▶ To do
Every line containing the string "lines" is to be copied from the records.

-- The records follows --

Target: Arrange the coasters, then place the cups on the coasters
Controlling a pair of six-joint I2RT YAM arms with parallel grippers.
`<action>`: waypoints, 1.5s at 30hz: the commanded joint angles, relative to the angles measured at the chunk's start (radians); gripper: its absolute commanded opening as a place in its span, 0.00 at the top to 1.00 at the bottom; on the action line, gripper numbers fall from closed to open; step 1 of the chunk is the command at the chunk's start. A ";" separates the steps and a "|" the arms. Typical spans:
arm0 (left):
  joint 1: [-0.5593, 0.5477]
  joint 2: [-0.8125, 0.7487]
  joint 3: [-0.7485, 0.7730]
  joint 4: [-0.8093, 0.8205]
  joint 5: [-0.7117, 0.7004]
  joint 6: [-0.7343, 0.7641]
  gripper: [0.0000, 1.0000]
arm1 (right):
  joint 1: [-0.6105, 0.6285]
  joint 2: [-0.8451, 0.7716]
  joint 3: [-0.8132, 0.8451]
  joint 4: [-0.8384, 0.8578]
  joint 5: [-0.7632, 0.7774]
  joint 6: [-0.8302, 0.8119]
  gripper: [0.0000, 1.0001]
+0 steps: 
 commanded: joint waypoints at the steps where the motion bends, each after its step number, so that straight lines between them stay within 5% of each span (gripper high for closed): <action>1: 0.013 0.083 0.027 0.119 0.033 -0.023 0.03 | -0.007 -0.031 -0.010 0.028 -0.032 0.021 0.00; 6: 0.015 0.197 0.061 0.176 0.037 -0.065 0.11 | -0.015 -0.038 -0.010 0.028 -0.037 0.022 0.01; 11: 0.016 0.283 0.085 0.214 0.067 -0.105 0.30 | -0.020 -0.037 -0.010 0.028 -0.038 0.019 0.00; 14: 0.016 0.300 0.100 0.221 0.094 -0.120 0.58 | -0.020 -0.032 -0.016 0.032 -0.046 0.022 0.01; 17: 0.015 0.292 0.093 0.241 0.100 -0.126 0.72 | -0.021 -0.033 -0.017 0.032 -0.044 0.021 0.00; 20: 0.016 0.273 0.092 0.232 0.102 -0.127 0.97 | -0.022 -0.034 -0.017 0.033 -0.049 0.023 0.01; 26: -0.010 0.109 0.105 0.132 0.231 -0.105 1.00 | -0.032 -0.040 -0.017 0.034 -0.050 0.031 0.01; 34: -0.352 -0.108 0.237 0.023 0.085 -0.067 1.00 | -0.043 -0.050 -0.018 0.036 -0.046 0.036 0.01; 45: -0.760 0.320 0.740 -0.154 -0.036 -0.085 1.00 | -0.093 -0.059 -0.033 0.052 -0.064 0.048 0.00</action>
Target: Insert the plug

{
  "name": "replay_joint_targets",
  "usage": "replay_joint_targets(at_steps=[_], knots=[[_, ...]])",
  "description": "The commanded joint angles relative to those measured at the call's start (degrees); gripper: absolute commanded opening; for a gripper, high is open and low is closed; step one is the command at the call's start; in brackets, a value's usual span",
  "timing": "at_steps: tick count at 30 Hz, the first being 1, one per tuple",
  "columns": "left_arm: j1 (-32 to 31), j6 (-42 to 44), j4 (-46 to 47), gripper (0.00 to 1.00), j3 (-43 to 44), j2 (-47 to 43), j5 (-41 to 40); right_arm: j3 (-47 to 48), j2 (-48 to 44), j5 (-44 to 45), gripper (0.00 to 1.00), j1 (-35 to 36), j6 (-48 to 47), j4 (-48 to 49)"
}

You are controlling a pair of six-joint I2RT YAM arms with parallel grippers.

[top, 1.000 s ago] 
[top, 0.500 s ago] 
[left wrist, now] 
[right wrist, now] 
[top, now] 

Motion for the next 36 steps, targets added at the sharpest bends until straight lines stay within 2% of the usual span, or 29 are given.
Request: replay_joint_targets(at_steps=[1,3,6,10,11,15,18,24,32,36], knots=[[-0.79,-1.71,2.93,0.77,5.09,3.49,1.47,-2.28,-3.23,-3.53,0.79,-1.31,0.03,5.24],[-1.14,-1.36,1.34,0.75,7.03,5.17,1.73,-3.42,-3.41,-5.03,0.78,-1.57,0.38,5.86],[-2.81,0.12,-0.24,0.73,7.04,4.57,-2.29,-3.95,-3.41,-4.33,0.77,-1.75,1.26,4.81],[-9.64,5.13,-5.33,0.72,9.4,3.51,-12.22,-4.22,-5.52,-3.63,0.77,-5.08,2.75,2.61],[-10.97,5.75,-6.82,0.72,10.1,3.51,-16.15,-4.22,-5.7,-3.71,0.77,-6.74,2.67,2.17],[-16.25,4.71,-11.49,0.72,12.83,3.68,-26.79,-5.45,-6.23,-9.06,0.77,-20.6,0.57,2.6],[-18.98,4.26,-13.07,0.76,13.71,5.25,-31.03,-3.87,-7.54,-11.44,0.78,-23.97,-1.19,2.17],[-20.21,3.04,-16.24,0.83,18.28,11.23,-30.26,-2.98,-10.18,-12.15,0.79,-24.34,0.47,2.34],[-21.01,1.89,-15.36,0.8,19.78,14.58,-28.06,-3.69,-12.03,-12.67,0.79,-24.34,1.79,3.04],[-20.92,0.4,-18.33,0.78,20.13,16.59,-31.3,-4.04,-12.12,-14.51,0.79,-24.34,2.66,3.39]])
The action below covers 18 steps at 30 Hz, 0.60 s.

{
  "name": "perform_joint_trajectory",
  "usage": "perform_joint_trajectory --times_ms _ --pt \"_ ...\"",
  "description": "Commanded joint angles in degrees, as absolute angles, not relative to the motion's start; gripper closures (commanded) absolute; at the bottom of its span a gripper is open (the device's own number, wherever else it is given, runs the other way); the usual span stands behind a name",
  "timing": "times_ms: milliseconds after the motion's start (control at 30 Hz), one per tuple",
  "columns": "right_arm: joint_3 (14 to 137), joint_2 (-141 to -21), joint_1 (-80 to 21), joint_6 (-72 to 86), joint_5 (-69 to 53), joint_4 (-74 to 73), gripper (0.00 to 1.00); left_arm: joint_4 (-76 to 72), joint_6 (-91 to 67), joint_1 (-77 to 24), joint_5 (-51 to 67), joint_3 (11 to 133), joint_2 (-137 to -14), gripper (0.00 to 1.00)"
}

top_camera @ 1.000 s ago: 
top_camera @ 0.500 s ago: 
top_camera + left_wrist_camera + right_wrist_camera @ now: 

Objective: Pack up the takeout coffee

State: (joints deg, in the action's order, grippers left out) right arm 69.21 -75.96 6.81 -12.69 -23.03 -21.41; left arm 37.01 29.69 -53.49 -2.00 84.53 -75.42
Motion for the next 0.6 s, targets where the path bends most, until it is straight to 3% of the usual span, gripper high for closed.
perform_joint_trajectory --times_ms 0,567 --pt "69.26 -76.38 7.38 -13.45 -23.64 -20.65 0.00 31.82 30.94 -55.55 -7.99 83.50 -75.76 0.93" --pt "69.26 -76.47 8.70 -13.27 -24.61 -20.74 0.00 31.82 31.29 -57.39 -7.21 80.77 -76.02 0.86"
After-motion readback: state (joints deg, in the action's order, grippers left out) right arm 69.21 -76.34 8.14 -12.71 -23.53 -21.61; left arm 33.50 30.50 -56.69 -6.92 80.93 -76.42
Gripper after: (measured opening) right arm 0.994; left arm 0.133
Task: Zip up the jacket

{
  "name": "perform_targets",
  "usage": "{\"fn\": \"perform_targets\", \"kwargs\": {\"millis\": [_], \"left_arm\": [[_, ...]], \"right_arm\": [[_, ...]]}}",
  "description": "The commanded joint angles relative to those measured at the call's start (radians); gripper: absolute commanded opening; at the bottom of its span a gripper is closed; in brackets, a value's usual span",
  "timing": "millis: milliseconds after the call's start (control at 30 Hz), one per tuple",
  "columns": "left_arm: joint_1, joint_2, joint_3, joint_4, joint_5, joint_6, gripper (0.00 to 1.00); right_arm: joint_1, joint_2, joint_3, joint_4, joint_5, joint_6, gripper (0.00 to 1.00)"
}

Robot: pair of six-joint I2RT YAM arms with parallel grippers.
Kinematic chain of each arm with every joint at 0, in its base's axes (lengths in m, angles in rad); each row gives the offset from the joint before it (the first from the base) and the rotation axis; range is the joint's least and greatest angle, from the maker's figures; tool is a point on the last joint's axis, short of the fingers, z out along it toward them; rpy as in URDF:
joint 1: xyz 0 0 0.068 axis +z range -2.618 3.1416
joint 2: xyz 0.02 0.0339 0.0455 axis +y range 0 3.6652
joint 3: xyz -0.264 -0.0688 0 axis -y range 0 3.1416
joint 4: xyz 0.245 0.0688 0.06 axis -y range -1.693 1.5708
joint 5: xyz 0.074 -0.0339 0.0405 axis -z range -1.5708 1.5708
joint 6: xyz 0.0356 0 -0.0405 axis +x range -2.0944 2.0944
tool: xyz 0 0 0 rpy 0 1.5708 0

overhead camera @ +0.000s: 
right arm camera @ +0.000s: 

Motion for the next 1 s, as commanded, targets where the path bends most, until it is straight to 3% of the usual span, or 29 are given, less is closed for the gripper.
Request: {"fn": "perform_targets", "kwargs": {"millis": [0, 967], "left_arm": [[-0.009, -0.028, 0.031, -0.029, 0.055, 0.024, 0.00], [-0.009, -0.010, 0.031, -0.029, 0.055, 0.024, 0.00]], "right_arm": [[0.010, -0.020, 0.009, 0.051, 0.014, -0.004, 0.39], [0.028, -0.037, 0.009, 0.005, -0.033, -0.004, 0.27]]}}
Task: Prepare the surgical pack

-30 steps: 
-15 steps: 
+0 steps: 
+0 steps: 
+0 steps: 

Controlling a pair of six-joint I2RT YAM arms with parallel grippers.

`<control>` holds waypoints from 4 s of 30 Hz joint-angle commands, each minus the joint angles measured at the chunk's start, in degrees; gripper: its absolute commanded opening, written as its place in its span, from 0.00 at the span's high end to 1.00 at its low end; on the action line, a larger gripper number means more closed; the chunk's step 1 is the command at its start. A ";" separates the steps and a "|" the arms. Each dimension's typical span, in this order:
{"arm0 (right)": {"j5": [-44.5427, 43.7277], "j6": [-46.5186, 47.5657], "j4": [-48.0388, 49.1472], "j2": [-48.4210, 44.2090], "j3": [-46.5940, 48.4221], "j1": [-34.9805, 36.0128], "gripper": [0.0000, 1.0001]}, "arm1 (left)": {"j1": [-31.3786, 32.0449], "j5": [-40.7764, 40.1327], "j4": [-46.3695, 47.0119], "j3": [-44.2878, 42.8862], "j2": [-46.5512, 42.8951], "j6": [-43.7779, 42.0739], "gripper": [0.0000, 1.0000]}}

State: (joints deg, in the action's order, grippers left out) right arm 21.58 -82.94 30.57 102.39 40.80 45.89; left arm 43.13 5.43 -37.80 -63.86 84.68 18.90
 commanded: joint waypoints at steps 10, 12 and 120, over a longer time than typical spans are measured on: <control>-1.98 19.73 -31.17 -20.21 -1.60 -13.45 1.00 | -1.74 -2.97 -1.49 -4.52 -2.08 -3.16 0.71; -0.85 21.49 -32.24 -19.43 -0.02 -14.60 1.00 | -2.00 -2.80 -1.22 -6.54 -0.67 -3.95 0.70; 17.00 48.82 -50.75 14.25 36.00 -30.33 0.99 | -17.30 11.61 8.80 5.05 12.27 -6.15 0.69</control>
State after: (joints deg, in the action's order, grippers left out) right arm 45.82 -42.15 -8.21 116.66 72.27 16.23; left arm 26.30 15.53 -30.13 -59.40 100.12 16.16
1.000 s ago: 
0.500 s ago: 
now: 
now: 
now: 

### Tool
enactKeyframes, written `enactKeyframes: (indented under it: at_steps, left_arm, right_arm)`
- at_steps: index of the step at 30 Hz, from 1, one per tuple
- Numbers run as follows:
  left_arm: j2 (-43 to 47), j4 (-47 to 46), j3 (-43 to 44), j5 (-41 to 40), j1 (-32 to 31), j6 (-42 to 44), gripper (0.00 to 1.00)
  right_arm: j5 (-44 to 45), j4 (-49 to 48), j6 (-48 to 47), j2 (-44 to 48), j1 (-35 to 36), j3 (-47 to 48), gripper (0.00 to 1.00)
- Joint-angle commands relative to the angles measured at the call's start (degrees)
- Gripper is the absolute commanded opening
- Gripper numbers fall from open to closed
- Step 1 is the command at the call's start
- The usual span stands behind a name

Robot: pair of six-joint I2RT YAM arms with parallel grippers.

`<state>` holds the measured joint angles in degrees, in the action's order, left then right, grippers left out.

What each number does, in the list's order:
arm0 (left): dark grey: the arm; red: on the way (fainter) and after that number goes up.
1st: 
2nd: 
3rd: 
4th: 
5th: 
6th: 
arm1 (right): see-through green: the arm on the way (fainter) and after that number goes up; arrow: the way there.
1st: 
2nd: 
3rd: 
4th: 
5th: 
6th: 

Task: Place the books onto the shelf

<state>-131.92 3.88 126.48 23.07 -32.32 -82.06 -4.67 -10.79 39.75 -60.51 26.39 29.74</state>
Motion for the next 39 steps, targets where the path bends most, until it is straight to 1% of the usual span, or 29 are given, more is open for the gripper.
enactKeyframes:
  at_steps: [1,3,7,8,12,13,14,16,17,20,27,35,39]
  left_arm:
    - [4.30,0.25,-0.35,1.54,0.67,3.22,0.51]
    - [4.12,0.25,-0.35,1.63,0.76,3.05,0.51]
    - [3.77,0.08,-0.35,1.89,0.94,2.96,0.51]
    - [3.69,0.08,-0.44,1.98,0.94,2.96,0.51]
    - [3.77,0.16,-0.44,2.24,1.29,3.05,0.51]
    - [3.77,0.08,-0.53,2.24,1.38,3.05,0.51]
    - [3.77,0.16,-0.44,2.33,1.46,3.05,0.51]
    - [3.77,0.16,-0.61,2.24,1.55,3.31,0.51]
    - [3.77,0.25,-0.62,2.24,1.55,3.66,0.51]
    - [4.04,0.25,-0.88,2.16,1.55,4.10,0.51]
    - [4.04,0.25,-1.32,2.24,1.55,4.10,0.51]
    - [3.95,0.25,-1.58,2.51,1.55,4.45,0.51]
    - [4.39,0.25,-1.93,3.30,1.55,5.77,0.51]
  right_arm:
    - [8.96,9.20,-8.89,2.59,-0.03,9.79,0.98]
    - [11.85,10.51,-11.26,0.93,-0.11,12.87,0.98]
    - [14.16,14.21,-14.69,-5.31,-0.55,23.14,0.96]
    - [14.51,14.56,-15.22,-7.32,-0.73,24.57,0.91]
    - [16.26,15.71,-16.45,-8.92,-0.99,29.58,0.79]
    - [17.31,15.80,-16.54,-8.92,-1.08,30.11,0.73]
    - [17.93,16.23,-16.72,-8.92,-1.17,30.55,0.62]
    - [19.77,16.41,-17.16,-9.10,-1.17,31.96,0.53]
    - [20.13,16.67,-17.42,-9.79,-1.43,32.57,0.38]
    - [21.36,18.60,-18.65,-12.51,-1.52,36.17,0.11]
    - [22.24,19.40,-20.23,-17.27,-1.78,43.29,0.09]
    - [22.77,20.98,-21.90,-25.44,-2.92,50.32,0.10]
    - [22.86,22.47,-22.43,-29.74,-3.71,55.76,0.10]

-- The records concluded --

▶ Response for this exercise
 commanded: joint waypoints at the steps where the motion bends, each after its step number, so that straight lines between them stay within 5% of each span (gripper high for closed): <action>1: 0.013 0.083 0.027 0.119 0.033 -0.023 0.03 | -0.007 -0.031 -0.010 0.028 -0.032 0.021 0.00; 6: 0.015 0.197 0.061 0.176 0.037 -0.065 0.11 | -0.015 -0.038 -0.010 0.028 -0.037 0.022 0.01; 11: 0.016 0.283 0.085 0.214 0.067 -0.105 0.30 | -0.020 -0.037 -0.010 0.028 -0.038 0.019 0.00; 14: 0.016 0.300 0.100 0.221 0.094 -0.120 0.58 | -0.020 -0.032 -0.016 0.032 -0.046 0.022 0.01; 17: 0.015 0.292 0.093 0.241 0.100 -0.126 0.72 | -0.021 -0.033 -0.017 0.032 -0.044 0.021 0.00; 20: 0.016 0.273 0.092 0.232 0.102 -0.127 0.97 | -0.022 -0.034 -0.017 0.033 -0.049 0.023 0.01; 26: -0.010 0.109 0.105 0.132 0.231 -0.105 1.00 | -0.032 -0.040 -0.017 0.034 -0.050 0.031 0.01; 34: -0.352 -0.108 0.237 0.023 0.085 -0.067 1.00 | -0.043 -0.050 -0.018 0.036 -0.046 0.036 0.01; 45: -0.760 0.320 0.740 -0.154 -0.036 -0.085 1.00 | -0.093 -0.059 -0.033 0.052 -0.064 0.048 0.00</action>
Motion for the next 36 steps, targets added at the sharpest bends until straight lines stay within 2% of the usual span, or 29 are given.

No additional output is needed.